§ THE PROBLEM
Of all the entries below, retype only the lines from the one with "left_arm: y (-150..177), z" through the one with "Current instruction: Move", exactly as they appear.

===== EXERCISE INPUTS =====

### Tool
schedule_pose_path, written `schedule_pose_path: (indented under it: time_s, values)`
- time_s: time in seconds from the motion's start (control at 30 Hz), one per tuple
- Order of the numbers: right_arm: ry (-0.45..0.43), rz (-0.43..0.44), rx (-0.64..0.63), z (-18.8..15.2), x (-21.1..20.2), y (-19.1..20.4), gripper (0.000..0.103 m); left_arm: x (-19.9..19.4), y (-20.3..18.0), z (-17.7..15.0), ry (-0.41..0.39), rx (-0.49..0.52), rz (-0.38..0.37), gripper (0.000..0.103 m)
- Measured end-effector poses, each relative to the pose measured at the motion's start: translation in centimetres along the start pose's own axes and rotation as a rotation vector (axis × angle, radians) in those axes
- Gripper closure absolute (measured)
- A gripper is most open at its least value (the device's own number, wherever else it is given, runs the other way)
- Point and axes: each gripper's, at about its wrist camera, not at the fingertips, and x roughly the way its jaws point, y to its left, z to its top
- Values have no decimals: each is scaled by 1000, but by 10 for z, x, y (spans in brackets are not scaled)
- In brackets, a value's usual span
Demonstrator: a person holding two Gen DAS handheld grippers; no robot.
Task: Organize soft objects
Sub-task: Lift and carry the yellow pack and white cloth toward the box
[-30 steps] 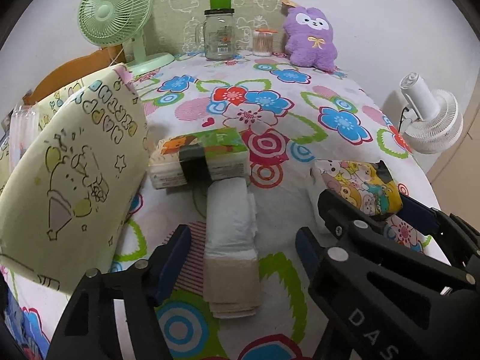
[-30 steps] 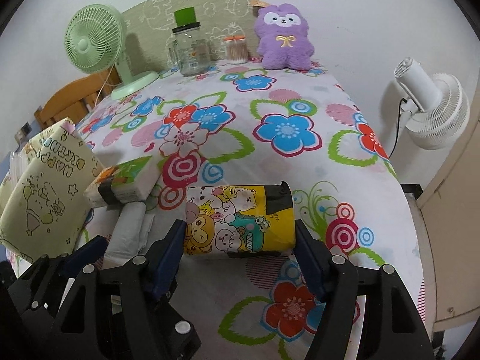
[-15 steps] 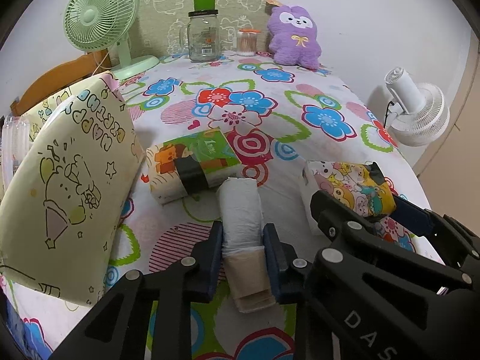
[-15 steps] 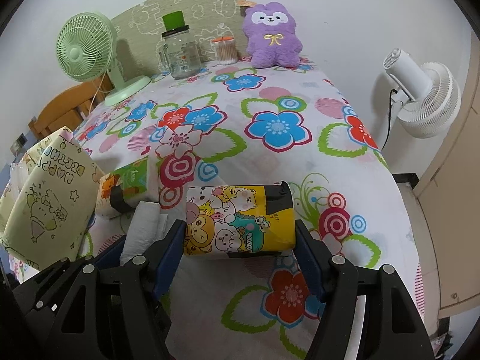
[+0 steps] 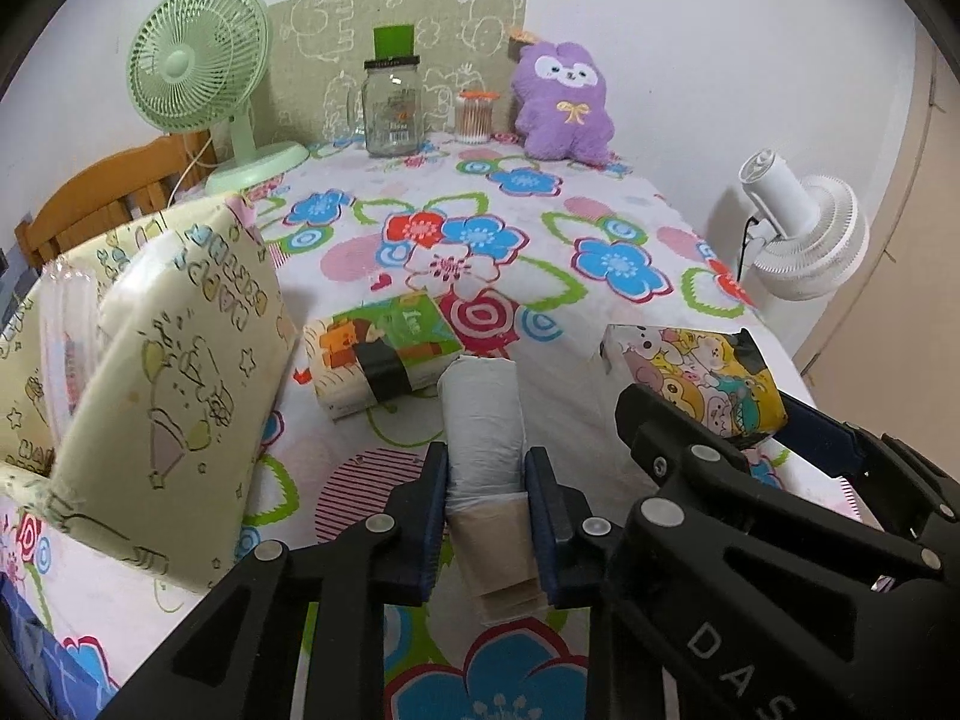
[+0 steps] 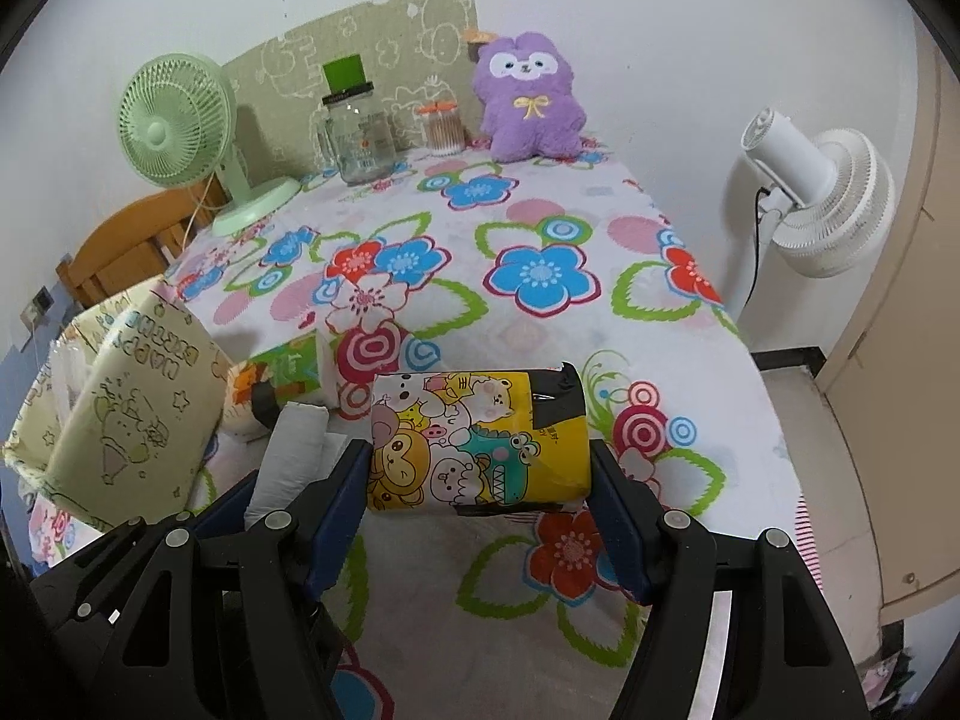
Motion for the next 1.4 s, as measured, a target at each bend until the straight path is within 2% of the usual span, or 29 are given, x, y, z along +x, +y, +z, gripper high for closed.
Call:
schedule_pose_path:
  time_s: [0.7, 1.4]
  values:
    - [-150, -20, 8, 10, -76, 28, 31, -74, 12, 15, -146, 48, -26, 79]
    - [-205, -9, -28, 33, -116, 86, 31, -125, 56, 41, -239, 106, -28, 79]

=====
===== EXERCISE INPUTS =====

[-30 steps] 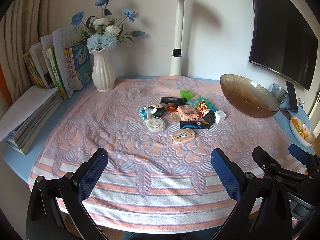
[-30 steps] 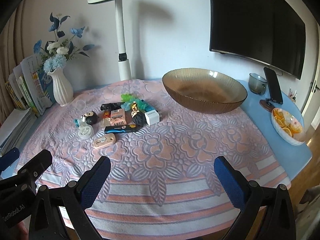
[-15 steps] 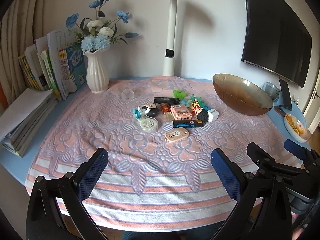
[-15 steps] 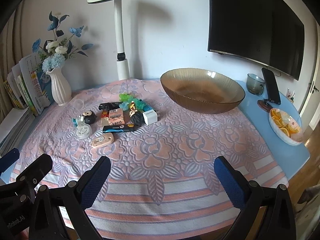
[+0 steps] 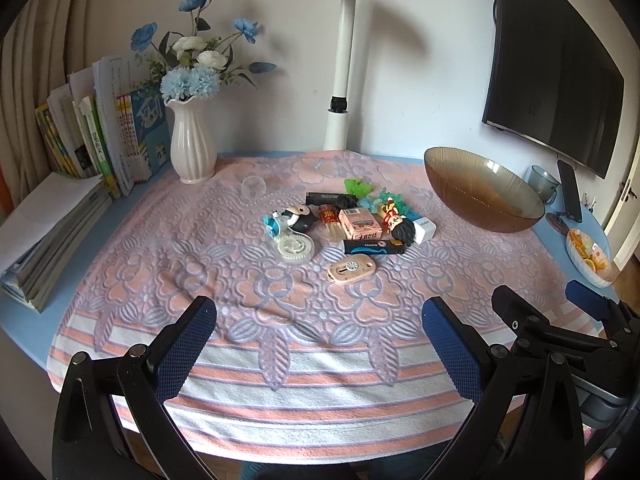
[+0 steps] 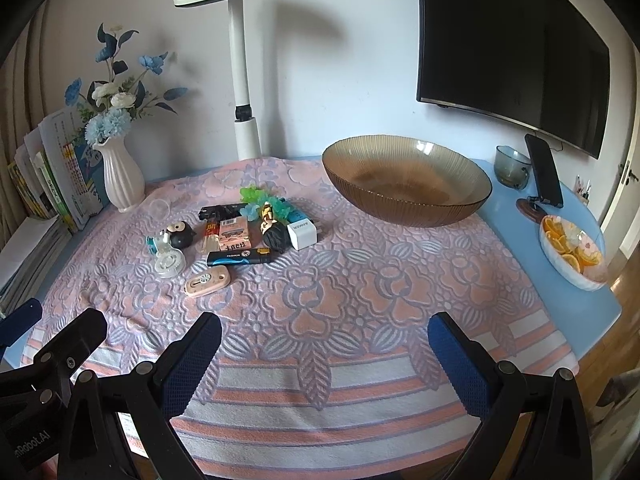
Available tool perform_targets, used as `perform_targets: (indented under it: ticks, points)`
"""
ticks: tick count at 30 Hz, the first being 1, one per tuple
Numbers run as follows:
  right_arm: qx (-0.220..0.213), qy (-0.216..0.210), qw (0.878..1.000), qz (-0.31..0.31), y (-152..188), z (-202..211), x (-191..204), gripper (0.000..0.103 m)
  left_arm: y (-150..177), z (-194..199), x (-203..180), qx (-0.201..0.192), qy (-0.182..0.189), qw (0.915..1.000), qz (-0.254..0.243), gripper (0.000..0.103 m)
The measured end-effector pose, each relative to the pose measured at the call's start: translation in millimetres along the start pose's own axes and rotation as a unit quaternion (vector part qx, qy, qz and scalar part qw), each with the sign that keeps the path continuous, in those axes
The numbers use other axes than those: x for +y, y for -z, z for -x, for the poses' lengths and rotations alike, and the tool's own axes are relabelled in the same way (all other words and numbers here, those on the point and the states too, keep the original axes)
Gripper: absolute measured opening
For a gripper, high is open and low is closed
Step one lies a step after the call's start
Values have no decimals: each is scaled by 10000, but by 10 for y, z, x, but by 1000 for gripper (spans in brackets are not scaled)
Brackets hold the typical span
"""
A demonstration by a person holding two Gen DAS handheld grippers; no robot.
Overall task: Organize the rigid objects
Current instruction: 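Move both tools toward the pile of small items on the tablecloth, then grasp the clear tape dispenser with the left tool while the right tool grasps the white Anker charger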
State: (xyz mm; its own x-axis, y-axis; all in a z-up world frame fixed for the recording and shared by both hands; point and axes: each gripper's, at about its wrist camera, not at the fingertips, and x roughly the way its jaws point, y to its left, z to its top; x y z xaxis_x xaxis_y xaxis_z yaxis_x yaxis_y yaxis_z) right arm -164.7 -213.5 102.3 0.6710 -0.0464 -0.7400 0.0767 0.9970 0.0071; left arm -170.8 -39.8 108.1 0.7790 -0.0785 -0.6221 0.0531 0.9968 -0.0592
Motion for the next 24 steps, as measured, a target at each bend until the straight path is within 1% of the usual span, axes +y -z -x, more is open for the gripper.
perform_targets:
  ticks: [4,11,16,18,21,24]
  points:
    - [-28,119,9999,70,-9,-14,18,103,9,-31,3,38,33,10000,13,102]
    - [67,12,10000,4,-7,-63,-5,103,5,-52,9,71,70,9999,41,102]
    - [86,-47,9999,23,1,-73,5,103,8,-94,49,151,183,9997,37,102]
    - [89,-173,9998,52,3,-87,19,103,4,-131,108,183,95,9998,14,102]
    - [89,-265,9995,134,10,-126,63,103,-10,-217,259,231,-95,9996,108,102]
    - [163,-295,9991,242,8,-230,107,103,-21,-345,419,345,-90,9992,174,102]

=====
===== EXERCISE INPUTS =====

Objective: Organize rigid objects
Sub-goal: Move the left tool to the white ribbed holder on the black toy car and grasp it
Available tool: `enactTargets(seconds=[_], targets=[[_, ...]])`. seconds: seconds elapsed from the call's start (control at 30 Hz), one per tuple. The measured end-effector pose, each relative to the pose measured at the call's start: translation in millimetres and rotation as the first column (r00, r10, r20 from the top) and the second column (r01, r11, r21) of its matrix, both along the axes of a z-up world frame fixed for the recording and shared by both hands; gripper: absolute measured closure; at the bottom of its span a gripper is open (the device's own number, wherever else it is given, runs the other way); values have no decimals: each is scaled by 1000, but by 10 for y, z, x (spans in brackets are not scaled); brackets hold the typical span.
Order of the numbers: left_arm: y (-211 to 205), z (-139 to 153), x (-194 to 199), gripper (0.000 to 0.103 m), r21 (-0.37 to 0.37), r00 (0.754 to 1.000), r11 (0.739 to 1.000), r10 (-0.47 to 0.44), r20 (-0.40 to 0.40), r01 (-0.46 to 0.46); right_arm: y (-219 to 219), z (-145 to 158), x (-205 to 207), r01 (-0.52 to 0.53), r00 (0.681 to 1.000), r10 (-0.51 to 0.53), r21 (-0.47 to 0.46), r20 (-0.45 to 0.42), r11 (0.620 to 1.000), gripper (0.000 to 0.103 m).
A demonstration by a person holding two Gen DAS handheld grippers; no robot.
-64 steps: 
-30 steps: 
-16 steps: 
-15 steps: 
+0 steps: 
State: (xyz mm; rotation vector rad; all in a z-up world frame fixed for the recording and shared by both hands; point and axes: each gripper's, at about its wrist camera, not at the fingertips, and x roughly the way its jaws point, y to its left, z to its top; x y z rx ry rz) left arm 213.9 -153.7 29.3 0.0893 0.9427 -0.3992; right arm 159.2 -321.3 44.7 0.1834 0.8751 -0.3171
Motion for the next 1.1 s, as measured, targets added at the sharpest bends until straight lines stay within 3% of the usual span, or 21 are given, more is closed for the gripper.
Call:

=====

§ YOUR SOLUTION
  left_arm: y (-150..177), z (-194..199), x (-203..180), qx (-0.201..0.192), qy (-0.182..0.189), qw (0.915..1.000), qz (-0.254..0.243), gripper (0.000..0.103 m)
The measured end-effector pose, each relative to the pose measured at the call's start: translation in millimetres along the start pose's own axes and rotation as a unit quaternion (vector part qx, qy, qz and scalar part qw), each with the sign that keeps the path continuous, in those axes
The numbers use other axes than those: x for +y, y for -z, z for -x, for the poses' lengths and rotations alike, and the tool's own axes are relabelled in the same way (all other words and numbers here, those on the point and the states too, keep the original axes)
Gripper: absolute measured opening
For a gripper, high is open and low is closed
Step one lies a step after the call's start
Values have no decimals: each is scaled by 10000, but by 10 for y, z, x, but by 1000 for gripper (spans in brackets are not scaled)
Brackets hold the typical span
"""
A demonstration by a person holding two Gen DAS handheld grippers; no robot.
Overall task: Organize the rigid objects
Current instruction: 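Move both tools toward the pile of small items on the tablecloth, then grasp the clear tape dispenser with the left tool while the right tool grasps the white Anker charger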

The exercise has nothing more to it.